Immunodeficiency and Autoimmunity (Green Box)
Primary (genetically determined) and secondary (e.g., acquired by viral infections, drugs) dysfunction of the immune system have been linked to autoimmune disorders (Figure 1). Besides recurrent and opportunistic infections, the hallmarks of immunodeficiency are autoimmune cytopenia, such as ITP and autoimmune hemolytic anemia (17, 18). The clinician should therefore always consider the concomitant occurrence of autoimmune diseases and susceptibility to infections with caution. In the 40–50 s, the preventive and therapeutic administration of IgG concentrates (IVIG) resulted in a dramatic improvement of survival in numerous primary immunodeficiency diseases (PIDD) (19). In 1981, the immunomodulatory effect of IVIG in children with ITP (20) was observed to be the bridge to pathogenic and therapeutic challenges of the dysregulated immune system in autoimmune and immunodeficiency disorders. However, several disease associations are not well-understood, particularly the way of causality and recognition of the primary event.
Figure 1. Dysregulation of immune balance. Immune balance can be disturbed on two levels: immune tolerance (on the right) or immune activation (on the left). Onset of a disease can be simplified by the shift in the balance on one side or the other (cancer in orange vs. autoimmunity in yellow) or on the vertical axis, represented by the dotted lines (immunodeficiency in green vs. complex immune dysregulation in gray).

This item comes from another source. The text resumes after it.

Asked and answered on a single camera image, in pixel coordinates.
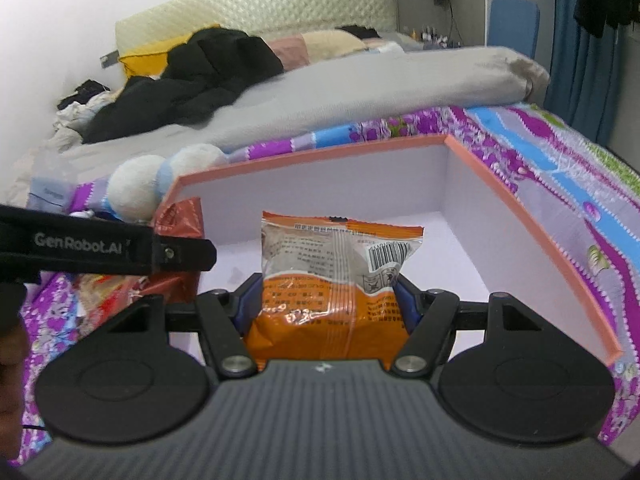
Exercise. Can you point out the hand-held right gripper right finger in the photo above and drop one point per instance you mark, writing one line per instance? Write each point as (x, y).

Patients with primary and secondary immunodeficiency have also an increased risk of certain cancers (Figure 2). For instance, PIDD patients have a significantly increased risk for lymphoma (10-fold in men and 8-fold in women) (21). Subsequent to infection, malignancy is the most prevalent cause of mortality in both PIDD children and adults. The type of malignancy depends on the immunodeficiency type, patient age, probably the occurrence of certain viral (e.g., HHV8, EBV) or bacterial infections (e.g., Helicobacter pylori), and the treatment administered (e.g., stem cell transplantation), indicating that different pathogenic mechanisms are implicated (22, 23). However, the concept of aberrant immune surveillance in immunodeficiency resumes the clinical duality (24).
Figure 2. Immunodeficiency, autoimmunity, and cancer: “The immune trilogy.” Disturbance of the immune system can have multiple outcomes, such as cancer, autoimmunity or immune deficiency. The complexity and linkage between each of them can be demonstrated as “the immune trilogy.” Here are presented some examples of disease overlap. CLL, chronic lymphocytic leukemia; CVID, common variable immunodeficiency; ITP, immune thrombocytopenia; PID, primary immunodeficiency.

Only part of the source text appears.